→ Problem:
Extract all lines from the data beneath that include the word "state".
START Exercise data
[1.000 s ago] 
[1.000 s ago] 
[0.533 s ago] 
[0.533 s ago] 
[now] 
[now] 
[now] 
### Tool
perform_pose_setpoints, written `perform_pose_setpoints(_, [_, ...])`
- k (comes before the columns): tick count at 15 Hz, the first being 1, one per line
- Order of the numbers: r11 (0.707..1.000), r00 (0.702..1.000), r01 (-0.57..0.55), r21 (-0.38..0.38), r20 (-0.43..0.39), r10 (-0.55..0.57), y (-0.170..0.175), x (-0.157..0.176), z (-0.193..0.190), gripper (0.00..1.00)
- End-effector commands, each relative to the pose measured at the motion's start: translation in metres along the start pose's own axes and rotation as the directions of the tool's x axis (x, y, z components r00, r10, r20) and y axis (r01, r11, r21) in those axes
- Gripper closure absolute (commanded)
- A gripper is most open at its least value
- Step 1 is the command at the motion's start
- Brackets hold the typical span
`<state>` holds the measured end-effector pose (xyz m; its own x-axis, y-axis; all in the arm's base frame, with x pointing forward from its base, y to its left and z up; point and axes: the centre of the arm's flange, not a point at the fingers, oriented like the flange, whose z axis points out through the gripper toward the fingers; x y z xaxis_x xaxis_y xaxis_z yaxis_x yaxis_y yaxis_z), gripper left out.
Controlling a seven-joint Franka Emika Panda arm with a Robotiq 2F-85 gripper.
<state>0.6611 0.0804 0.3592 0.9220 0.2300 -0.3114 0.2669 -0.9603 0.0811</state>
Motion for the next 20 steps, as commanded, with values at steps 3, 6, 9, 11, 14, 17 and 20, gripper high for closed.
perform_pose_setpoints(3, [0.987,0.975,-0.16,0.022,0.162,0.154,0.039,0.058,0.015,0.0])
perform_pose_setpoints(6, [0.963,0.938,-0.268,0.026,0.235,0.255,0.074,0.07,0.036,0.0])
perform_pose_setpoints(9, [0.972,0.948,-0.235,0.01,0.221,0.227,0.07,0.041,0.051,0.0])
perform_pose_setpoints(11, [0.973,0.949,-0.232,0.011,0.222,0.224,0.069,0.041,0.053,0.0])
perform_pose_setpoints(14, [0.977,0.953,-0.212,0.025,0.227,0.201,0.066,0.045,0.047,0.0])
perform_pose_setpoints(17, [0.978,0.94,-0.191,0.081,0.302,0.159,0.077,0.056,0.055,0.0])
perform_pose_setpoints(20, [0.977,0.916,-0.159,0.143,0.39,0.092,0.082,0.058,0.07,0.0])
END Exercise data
→ Answer to this problem:
`<state>` holds the measured end-effector pose (xyz m; its own x-axis, y-axis; all in the arm's base frame, with x pointing forward from its base, y to its left and z up; point and axes: the centre of the arm's flange, not a point at the fingers, oriented like the flange, whose z axis points out through the gripper toward the fingers; x y z xaxis_x xaxis_y xaxis_z yaxis_x yaxis_y yaxis_z), gripper left out.
<state>0.6611 0.0804 0.3592 0.9220 0.2300 -0.3114 0.2669 -0.9603 0.0811</state>

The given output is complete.